▸ The problem: Reproduce nothing but the closing run of lines: the line with "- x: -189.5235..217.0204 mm" and each line that follows it to the end of the data.

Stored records
□ □ □ □

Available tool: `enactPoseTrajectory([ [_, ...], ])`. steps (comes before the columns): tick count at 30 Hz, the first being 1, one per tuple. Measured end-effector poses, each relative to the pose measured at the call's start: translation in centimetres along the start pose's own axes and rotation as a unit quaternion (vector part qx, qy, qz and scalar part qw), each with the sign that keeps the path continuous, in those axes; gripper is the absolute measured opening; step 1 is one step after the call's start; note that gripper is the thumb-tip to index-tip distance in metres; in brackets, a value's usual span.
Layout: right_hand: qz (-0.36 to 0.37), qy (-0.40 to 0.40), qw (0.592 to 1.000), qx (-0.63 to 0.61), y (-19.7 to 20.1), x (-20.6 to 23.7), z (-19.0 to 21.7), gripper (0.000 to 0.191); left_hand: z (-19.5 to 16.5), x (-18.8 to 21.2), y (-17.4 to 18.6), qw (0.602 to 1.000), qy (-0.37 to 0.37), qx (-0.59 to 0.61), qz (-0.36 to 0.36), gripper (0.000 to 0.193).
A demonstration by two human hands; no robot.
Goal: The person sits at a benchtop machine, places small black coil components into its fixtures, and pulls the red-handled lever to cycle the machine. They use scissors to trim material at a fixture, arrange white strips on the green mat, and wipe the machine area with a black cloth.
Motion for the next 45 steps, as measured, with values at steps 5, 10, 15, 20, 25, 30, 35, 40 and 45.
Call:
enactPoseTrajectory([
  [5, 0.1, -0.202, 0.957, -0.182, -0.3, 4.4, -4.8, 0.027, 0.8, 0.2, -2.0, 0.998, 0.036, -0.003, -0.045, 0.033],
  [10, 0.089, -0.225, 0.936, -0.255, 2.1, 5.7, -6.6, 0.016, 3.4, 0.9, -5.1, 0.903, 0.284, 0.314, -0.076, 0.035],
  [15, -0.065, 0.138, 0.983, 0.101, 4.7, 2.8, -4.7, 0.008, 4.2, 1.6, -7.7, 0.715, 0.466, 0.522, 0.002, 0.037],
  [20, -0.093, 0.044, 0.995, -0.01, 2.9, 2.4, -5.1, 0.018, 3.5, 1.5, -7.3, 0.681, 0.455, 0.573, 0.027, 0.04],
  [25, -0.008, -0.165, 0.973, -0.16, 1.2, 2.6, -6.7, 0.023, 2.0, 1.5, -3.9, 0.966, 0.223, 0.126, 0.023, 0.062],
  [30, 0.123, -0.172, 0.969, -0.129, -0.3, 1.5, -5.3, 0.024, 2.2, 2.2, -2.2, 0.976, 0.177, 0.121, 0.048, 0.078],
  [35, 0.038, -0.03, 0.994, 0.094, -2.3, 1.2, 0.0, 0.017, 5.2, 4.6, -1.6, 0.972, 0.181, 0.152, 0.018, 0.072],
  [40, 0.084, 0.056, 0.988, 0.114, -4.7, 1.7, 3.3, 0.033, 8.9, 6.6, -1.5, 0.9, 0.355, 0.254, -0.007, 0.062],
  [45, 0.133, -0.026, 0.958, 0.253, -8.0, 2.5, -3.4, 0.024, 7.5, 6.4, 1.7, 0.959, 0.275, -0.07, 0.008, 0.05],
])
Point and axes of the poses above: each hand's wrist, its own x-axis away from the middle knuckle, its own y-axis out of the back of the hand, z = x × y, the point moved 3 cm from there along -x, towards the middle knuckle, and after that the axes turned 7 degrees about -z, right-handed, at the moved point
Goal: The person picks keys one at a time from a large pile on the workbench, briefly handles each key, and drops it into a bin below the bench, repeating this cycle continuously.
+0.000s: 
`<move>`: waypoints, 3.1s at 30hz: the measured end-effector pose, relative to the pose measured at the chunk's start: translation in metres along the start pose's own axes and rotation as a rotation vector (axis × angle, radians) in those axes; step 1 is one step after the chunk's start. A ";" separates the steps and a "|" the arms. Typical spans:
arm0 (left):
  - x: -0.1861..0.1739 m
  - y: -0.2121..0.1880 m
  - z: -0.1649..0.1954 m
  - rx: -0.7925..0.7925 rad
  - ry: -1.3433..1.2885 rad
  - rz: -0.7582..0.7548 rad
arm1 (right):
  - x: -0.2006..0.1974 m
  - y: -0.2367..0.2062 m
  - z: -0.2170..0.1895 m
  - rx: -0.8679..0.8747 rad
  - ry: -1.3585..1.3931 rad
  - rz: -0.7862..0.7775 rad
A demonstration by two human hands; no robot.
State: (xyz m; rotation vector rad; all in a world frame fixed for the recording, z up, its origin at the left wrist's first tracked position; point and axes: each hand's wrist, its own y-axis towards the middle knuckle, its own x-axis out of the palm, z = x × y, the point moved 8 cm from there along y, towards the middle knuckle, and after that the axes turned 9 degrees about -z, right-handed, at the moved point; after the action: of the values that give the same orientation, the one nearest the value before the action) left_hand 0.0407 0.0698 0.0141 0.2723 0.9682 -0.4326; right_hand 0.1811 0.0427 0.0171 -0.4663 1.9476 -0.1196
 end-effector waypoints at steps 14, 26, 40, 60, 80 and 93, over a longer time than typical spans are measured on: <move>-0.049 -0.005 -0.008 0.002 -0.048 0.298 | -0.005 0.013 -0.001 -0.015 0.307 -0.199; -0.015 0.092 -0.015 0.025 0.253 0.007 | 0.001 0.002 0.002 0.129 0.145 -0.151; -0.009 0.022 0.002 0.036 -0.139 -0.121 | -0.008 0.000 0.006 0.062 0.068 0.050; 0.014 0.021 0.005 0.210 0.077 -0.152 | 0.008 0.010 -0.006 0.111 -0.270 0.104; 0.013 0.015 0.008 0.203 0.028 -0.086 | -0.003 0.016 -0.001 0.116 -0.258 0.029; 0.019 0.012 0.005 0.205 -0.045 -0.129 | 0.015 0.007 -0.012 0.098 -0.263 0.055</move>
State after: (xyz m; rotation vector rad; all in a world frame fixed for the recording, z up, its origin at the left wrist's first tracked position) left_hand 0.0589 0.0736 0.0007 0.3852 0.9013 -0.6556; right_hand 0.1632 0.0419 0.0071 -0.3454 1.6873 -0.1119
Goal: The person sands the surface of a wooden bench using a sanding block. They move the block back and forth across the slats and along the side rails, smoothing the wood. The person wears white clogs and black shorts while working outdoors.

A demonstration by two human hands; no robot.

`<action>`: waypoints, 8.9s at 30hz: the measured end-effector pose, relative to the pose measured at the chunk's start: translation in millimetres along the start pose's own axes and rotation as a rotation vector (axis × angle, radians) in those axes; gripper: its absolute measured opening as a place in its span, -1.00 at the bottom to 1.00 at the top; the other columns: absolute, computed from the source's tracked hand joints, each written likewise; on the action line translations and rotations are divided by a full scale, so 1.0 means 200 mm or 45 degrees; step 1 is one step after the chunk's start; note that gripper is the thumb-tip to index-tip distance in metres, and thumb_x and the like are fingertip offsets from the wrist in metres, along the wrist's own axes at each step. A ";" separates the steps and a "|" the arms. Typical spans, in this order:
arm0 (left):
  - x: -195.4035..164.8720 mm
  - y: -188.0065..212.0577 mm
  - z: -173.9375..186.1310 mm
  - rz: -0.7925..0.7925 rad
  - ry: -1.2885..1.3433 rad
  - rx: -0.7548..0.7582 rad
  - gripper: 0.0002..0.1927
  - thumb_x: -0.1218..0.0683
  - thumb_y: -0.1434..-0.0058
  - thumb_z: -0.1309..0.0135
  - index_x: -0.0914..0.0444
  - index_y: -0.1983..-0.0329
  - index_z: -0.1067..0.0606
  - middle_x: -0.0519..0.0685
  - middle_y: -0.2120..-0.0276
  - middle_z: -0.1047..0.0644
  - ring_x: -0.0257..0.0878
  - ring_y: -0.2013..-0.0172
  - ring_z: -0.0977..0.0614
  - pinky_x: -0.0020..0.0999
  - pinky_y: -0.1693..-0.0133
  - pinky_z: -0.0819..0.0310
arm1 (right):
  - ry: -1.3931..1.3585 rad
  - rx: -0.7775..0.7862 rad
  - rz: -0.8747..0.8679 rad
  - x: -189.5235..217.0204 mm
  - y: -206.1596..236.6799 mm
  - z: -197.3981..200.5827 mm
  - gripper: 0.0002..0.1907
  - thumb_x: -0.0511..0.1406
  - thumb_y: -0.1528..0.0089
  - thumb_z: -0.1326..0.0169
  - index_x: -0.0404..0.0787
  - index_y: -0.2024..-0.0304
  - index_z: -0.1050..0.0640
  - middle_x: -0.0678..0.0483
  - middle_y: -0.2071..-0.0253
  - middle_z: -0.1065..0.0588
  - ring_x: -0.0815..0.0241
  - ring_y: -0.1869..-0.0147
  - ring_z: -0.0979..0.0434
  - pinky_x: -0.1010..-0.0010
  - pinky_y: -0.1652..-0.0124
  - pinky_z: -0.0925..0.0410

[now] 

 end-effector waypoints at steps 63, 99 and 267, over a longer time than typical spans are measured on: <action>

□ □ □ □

▸ The completed task:
  - x: -189.5235..217.0204 mm
  - y: -206.1596..236.6799 mm
  - z: -197.3981..200.5827 mm
  - gripper: 0.0002..0.1907
  - thumb_x: -0.0511..0.1406
  - thumb_y: -0.1528..0.0089
  - thumb_z: -0.1326..0.0169
  - index_x: -0.0404..0.0787
  - index_y: -0.2024..-0.0304
  - index_z: -0.1050..0.0640
  - middle_x: -0.0678..0.0483
  - middle_y: -0.2071..-0.0253
  - middle_z: -0.1065..0.0588
  - ring_x: -0.0815..0.0241
  - ring_y: -0.1869..-0.0147
  - ring_z: -0.0979..0.0434
  - pinky_x: -0.1010..-0.0010
  - pinky_y: -0.1652..-0.0124
  - pinky_z: -0.0925..0.0410

[now] 

 end-effector waypoints at steps 63, 99 and 267, over a longer time than typical spans are measured on: <action>

Now the exercise is complete.